SPEM tracks the performance of the S&P Emerging BMI Index, a group of companies from emerging markets already included in the S&P Global BMI (Broad Market Index), that have a float-adjusted market cap of $75 million or more.
The top three countries in the portfolio based on weightings are China at 31.2%, Taiwan at 13.8%, and India at 13.2%. Regarding sectors, financials, information technology and consumer discretionary account for 30.3% of the fund’s $1.4 billion in total assets.
The weighted average market cap of the ETFs 1,387 holdings is $55.3 billion, almost double the index, with the top ten accounting for just 19% of the total.
If you’re in the Warren Buffett camp and believe a good S&P 500 ETF is all you need, SPEM isn’t likely for you. However, if you want to capture the world’s markets, developed and emerging, this is an excellent way to play it.

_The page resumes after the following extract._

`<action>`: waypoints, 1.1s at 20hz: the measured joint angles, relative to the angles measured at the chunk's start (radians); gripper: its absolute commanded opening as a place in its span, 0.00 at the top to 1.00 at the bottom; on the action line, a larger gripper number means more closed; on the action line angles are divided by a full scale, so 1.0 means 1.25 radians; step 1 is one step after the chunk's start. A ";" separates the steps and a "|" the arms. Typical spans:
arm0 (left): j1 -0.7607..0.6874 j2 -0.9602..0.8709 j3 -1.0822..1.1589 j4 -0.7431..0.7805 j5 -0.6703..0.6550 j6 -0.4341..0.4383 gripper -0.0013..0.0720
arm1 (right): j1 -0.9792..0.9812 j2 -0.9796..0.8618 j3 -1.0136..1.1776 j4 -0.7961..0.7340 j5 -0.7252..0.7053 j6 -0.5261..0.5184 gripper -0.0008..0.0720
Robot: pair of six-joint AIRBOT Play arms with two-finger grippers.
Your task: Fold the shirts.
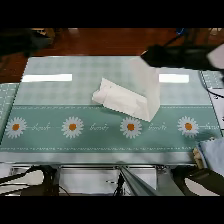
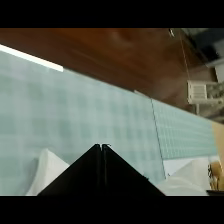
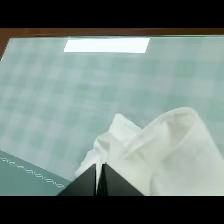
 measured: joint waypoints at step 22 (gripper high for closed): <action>0.194 0.135 -0.003 0.026 -0.139 0.041 0.94 | 0.135 -0.190 0.000 -0.040 -0.268 -0.002 0.34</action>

Index Funds to Buy: Vanguard Dividend Appreciation Index (VDAIX)
Expenses: 0.15%, or $15 annually per $10,000 invested
If you’ve heard of the Dividend Aristocrats, you’ll probably be open to considering the Vanguard Dividend Appreciation Index Fund (MUTF:VDAIX), which tracks the performance of the Nasdaq US Dividend Achievers Select Index (DVG).
The DVG is a collection of stocks whose companies have increased their annual dividend for ten consecutive years, a slightly less exacting qualification standard than the Dividend Aristocrats at 25 straight years.

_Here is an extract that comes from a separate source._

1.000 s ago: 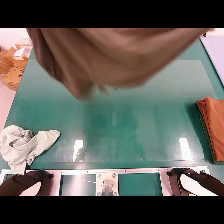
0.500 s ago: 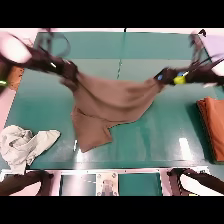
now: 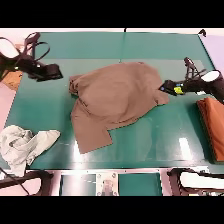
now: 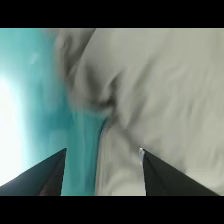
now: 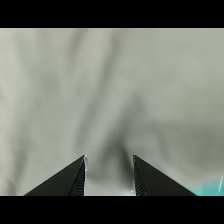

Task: Fold the shirts.

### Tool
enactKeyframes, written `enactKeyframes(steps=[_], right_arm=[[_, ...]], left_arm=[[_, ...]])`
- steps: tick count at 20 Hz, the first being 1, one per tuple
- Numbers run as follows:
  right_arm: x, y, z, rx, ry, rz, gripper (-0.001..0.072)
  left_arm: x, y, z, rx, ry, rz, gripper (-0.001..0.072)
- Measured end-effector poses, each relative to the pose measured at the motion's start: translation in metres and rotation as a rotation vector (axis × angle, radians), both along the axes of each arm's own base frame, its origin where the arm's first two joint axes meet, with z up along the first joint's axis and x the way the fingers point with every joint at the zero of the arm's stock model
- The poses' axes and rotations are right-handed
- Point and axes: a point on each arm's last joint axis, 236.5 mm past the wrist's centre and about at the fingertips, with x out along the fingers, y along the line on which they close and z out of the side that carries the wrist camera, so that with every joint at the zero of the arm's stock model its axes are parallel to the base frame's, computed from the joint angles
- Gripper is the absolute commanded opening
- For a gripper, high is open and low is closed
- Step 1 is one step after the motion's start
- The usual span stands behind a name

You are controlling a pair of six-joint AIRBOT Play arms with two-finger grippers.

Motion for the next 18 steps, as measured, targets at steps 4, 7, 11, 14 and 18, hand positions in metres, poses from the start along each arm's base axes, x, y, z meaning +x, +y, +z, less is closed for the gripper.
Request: enactKeyframes(steps=[4,7,11,14,18], right_arm=[[-0.048,-0.017,-0.033,0.046,0.144,-0.051,0.0508],[-0.073,-0.015,-0.054,0.089,0.218,-0.096,0.0508],[-0.08,0.001,-0.065,0.16,0.246,-0.125,0.0508],[-0.073,0.022,-0.07,0.214,0.247,-0.127,0.0508],[-0.047,0.022,-0.076,0.232,0.21,-0.168,0.0508]], left_arm=[[-0.054,0.0,-0.05,-0.056,0.223,0.001,0.0544],[-0.085,-0.027,-0.095,-0.147,0.32,-0.021,0.0543],[-0.097,-0.05,-0.146,-0.192,0.314,0.0,0.0542],[-0.096,-0.059,-0.169,-0.224,0.319,0.038,0.023],[-0.091,-0.075,-0.176,-0.289,0.301,0.014,0.0032]])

The index is reconstituted and rebalanced annually in March with stocks capped at 4%. Any weighting above that is redistributed amongst the other holdings.
As of October 30, 2018, VDAIX its $1.4 billion in total assets invested amongst 182 companies, with a median market cap of $72.3 billion. Its top ten holdings account for 31% of the fund’s assets.
Over the last three years, it’s outperformed the S&P 500. Over more extended periods, it’s kept pace.
This is a nice alternative to the VOO, but you will pay slightly more.
Index Funds to Buy: Fidelity MSCI Consumer Staples Index ETF (FSTA)
Expenses: 0.08%, or $8 annually per $10,000 invested
By including the Fidelity MSCI Consumer Staples Index ETF (NYSEARCA:FSTA), I’ve provided investors with a fifth ETF or mutual fund provider along with a good sector play heading into a period of greater volatility.
FSTA tracks the performance of the MSCI USA IMI Consumer Staples Index. The index is a sub-segment of the MSCI USA Investable Market Index (IMI), a collection of more than 2,400 large, mid, and small cap stocks, covering 99% of the total U.S. free-float-adjusted market cap.
In recent years, consumer staples stocks haven’t kept pace with the S&P 500.
However, if you look at 2008, the year every stock did badly, the MSCI USA IMI Consumer Staples Index lost 16.4%, less than half the losses of the entire U.S. market.
In fact, over the past 14 years, the consumer staples index has had just one down year (2018 might be a second) providing investors with an inexpensive way to protect your portfolio on the downside.
Consumer staples stocks might not be doing well at the moment, but historically they’ve been a savior for equity portfolios.
As of this writing Will Ashworth did not hold a position in any of the aforementioned securities.